### TASK ITEM
This calls for a word-for-word copy of all the data, with each picture removed.

### Excerpts from a dataset
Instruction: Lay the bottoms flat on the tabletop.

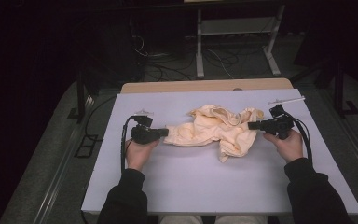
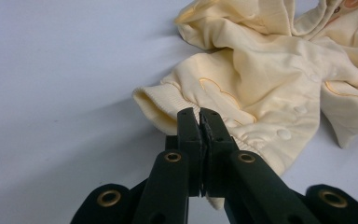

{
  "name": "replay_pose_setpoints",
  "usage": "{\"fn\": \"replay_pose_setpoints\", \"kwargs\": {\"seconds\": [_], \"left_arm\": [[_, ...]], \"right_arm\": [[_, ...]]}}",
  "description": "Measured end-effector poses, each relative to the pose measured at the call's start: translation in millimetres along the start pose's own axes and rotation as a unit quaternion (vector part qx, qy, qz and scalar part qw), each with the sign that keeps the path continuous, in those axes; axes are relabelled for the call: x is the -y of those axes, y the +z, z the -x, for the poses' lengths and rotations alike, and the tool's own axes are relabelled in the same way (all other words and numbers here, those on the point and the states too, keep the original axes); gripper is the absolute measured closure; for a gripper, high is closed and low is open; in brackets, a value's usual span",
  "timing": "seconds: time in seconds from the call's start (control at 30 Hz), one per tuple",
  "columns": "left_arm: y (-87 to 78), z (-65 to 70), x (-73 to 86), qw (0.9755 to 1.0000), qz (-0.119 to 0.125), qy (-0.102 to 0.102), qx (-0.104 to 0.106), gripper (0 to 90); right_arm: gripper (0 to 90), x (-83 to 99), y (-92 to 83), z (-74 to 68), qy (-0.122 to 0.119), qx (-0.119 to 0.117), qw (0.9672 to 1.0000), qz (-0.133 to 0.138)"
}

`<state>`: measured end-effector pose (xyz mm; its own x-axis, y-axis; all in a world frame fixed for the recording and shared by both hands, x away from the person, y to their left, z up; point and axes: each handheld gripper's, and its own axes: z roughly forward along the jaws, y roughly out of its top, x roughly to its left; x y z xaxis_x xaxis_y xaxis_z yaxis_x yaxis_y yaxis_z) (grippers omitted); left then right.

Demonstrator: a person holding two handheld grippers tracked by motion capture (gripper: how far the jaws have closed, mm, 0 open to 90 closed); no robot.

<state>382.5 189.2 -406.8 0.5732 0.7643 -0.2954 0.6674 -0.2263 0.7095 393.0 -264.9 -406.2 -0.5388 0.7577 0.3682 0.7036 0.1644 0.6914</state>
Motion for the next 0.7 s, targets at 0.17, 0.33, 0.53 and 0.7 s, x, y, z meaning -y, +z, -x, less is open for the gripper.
{"fn": "replay_pose_setpoints", "kwargs": {"seconds": [0.17,0.33,0.53,0.7], "left_arm": [[-12.2,-1.9,6.4,1.0,0.001,0.0,-0.002,86.8],[-19.7,2.0,19.7,0.9999,-0.01,0.005,0.006,86.8],[-22.5,12.2,38.8,0.9991,-0.029,0.014,0.027,86.8],[-22.0,26.5,49.1,0.997,-0.049,0.03,0.052,86.8]], "right_arm": [[84.2,-0.9,3.8,-5.4,-0.004,-0.012,0.9999,-0.003],[84.3,-1.4,6.7,-10.9,-0.01,-0.019,0.9997,-0.007],[84.2,-0.4,7.2,-12.7,-0.011,-0.021,0.9996,-0.012],[84.2,1.4,5.6,-13.0,-0.008,-0.017,0.9997,-0.015]]}}
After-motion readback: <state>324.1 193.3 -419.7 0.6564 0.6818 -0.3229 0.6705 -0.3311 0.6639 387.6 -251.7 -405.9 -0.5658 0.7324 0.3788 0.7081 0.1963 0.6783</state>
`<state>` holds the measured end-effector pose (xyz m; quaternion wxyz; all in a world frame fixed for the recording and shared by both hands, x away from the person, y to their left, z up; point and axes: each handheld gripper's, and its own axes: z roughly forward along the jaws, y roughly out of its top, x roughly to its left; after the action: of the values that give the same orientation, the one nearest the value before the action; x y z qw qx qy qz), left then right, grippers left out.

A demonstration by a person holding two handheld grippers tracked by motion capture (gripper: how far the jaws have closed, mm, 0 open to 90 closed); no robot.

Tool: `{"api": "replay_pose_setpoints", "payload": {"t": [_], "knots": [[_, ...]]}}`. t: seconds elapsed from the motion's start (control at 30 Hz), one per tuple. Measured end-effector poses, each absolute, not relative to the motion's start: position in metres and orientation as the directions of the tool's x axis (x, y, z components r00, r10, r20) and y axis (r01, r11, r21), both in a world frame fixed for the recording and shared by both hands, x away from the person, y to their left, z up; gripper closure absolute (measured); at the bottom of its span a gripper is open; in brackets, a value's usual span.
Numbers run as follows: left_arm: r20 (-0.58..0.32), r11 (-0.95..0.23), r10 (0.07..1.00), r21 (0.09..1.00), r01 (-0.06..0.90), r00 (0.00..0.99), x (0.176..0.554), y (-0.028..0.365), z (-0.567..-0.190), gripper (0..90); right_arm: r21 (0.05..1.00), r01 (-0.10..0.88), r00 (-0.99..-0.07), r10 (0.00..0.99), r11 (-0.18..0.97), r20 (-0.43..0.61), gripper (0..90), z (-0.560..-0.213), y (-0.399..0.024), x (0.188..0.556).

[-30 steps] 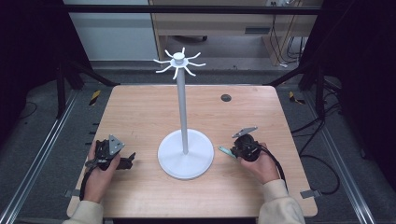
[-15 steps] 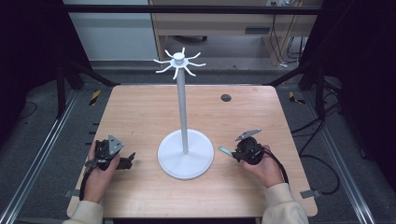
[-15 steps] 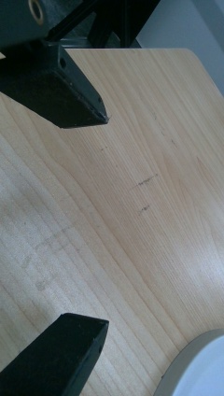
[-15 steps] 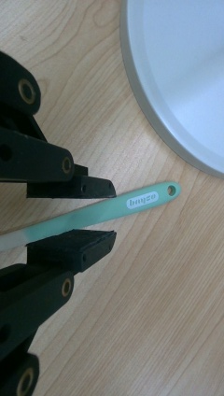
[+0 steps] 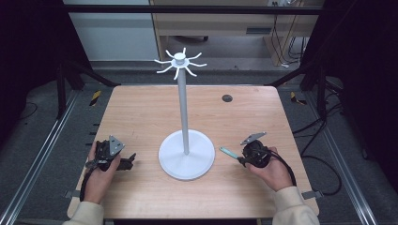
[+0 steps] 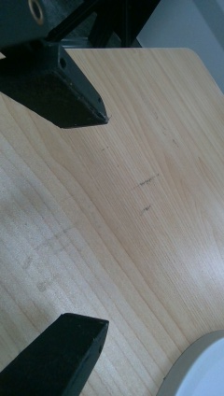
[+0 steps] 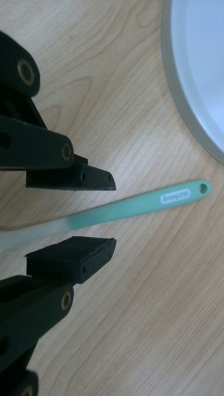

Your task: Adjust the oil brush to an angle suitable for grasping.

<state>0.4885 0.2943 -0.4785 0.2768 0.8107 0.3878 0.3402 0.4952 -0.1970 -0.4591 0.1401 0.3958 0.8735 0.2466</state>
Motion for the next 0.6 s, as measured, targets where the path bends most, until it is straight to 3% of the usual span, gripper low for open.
{"api": "replay_pose_setpoints", "payload": {"t": [0.13,0.6], "knots": [[0.338,-0.546,0.817,0.713,0.441,0.467,0.488,0.295,-0.478,2.7,0.53,0.62,-0.662,0.749,0.578,-0.042,62.7,-0.457,-0.202,0.493],[0.339,-0.549,0.815,0.711,0.439,0.469,0.488,0.294,-0.479,2.8,0.43,0.599,-0.708,0.698,0.675,-0.109,65.5,-0.444,-0.207,0.496]]}}
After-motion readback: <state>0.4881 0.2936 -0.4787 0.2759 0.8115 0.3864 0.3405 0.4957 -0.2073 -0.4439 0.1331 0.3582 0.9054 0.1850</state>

### ANSWER FOR THE TASK
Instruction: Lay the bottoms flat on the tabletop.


{
  "name": "replay_pose_setpoints",
  "usage": "{\"fn\": \"replay_pose_setpoints\", \"kwargs\": {\"seconds\": [_], \"left_arm\": [[_, ...]], \"right_arm\": [[_, ...]]}}",
  "description": "Measured end-effector poses, each relative to the pose measured at the call's start: translation in millimetres along the start pose's own axes and rotation as a unit quaternion (vector part qx, qy, qz and scalar part qw), each with the sign that keeps the path continuous, in those axes; axes are relabelled for the call: x is the -y of those axes, y the +z, z the -x, for the poses' lengths and rotations alike, and the tool's own axes are relabelled in the same way (all other words and numbers here, those on the point and the states too, keep the original axes); gripper is the absolute measured closure; for a gripper, high is closed and low is open; in brackets, a value's usual span",
  "timing": "seconds: time in seconds from the call's start (control at 30 Hz), one per tuple",
  "columns": "left_arm: y (-87 to 78), z (-65 to 70), x (-73 to 86), qw (0.9755 to 1.0000), qz (-0.119 to 0.125), qy (-0.102 to 0.102), qx (-0.104 to 0.106), gripper (0 to 90); right_arm: gripper (0 to 90), x (-83 to 99), y (-92 to 83), z (-74 to 68), qy (-0.122 to 0.119), qx (-0.119 to 0.117), qw (0.9672 to 1.0000), qz (-0.133 to 0.138)"
}

`<state>`: measured end-effector pose (xyz mm; its own x-axis, y-axis; all in a world frame fixed for the recording and shared by both hands, x away from the person, y to their left, z up; point and axes: each handheld gripper's, and its own axes: z roughly forward along the jaws, y roughly out of its top, x roughly to its left; x y z xaxis_x xaxis_y xaxis_z yaxis_x yaxis_y yaxis_z) (grippers omitted); left then right.

Demonstrator: a person holding two handheld grippers tracked by motion capture (gripper: how far the jaws have closed, mm, 0 open to 90 closed); no robot.

<state>382.5 189.2 -406.8 0.5732 0.7643 -0.2954 0.6674 -0.2263 0.7095 393.0 -264.9 -406.2 -0.5388 0.7577 0.3682 0.7036 0.1644 0.6914</state>
Motion for the next 0.7 s, targets at 0.17, 0.33, 0.53 and 0.7 s, x, y, z meaning -y, +z, -x, less is open for the gripper.
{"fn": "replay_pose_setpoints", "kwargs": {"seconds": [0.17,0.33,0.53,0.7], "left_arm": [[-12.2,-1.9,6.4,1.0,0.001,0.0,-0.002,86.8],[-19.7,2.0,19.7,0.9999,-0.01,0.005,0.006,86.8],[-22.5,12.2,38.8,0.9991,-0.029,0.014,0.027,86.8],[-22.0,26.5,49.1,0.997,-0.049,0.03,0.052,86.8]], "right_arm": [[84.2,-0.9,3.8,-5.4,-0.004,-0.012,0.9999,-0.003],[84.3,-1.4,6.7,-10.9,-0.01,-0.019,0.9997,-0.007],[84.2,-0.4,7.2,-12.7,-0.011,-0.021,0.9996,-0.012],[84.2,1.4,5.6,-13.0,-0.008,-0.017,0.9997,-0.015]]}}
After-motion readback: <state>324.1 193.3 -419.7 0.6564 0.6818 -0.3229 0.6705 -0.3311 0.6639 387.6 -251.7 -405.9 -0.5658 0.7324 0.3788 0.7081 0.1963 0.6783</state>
`<state>` holds the measured end-effector pose (xyz m; quaternion wxyz; all in a world frame fixed for the recording and shared by both hands, x away from the person, y to their left, z up; point and axes: each handheld gripper's, and its own axes: z roughly forward along the jaws, y roughly out of its top, x roughly to its left; after the action: of the values that give the same orientation, the one nearest the value before the action; x y z qw qx qy qz), left then right, grippers left out.

A demonstration by a person holding two handheld grippers tracked by motion capture (gripper: how far the jaws have closed, mm, 0 open to 90 closed); no robot.

Tool: `{"api": "replay_pose_setpoints", "payload": {"t": [_], "knots": [[_, ...]]}}`. t: seconds elapsed from the motion's start (control at 30 Hz), one per tuple. Measured end-effector poses, each absolute, not relative to the motion's start: position in metres and orientation as the directions of the tool's x axis (x, y, z components r00, r10, r20) and y axis (r01, r11, r21), both in a world frame fixed for the recording and shared by both hands, x away from the person, y to their left, z up; gripper closure absolute (measured); at the bottom of its span a gripper is open; in brackets, a value's usual span.
Numbers run as follows: left_arm: r20 (-0.58..0.32), r11 (-0.95..0.23), r10 (0.07..1.00), r21 (0.09..1.00), r01 (-0.06..0.90), r00 (0.00..0.99), x (0.176..0.554), y (-0.028..0.365), z (-0.567..-0.190), gripper (0..90); right_arm: r21 (0.05..1.00), r01 (-0.10..0.88), r00 (-0.99..-0.07), r10 (0.00..0.99), r11 (-0.18..0.97), r20 (-0.43..0.61), gripper (0..90), z (-0.560..-0.213), y (-0.399..0.024), x (0.188..0.556).

[-30 steps] 
[-15 steps] 
[-15 steps] 
[-15 steps] 
[+0 steps] 
[+0 steps] 
[+0 steps] 

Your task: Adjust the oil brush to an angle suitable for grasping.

<state>0.4885 0.2943 -0.4785 0.2768 0.8107 0.3878 0.3402 0.4952 -0.1970 -0.4591 0.1401 0.3958 0.8735 0.2466</state>
Motion for the next 0.6 s, as measured, targets where the path bends most, until it is straight to 3% of the usual span, gripper low for open.
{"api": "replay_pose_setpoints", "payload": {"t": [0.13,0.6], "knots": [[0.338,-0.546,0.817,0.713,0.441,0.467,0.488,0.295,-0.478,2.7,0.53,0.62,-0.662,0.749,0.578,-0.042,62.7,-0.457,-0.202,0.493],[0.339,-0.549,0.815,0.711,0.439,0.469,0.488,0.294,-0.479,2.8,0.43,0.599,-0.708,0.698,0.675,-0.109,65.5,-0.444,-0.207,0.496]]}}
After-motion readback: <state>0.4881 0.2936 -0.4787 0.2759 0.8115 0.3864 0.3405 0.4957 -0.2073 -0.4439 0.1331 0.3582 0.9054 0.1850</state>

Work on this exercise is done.